WHAT YOU NEED TO DO: Nothing but the lines from the one containing "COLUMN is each" through the end of the material should be restated, and each exactly.

DATA BELOW:
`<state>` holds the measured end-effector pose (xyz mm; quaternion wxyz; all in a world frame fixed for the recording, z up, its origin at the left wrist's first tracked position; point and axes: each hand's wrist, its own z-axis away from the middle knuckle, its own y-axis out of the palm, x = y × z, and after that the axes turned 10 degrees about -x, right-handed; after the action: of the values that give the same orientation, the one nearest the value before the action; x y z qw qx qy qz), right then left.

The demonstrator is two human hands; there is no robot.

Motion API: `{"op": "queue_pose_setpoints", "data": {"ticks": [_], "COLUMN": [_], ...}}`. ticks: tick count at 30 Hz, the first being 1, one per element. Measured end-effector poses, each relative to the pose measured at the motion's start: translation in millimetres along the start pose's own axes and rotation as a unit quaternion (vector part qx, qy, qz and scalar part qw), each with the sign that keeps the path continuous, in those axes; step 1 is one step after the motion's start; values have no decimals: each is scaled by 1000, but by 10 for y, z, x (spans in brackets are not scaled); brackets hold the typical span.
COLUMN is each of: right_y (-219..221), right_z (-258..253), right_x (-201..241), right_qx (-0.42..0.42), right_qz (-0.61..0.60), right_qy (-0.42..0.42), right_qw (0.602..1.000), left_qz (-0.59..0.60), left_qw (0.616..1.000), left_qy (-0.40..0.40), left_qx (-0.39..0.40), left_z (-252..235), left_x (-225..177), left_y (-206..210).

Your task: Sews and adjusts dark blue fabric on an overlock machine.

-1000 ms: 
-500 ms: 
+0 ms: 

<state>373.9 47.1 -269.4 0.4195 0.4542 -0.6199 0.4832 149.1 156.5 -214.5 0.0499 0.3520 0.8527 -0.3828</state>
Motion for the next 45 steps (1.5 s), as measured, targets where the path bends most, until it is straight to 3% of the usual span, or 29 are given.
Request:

OUTPUT OF THE EXERCISE:
COLUMN is each of: right_y (-219..221), right_z (-258..253), right_x (-201..241), right_qx (-0.42..0.42), right_qz (-0.61..0.60), right_qy (-0.42..0.42), right_qw (0.602..1.000), left_qz (-0.59..0.60), left_qw (0.616..1.000), left_qy (-0.40..0.40), left_qx (-0.39..0.40), left_z (-252..235), left_x (-225..177), left_y (-206..210).

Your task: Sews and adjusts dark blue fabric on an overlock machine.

-1000 ms: 
-500 ms: 
+0 ms: 

<state>373.9 47.1 -269.4 0.4195 0.4542 -0.6199 0.4832 149.1 156.5 -214.5 0.0499 0.3520 0.8527 -0.3828</state>
Motion for the next 45 steps (1.5 s), as measured, targets where the path bends most, until it is straight to 3% of the usual span, or 29 are given.
Request:

The answer is now complete.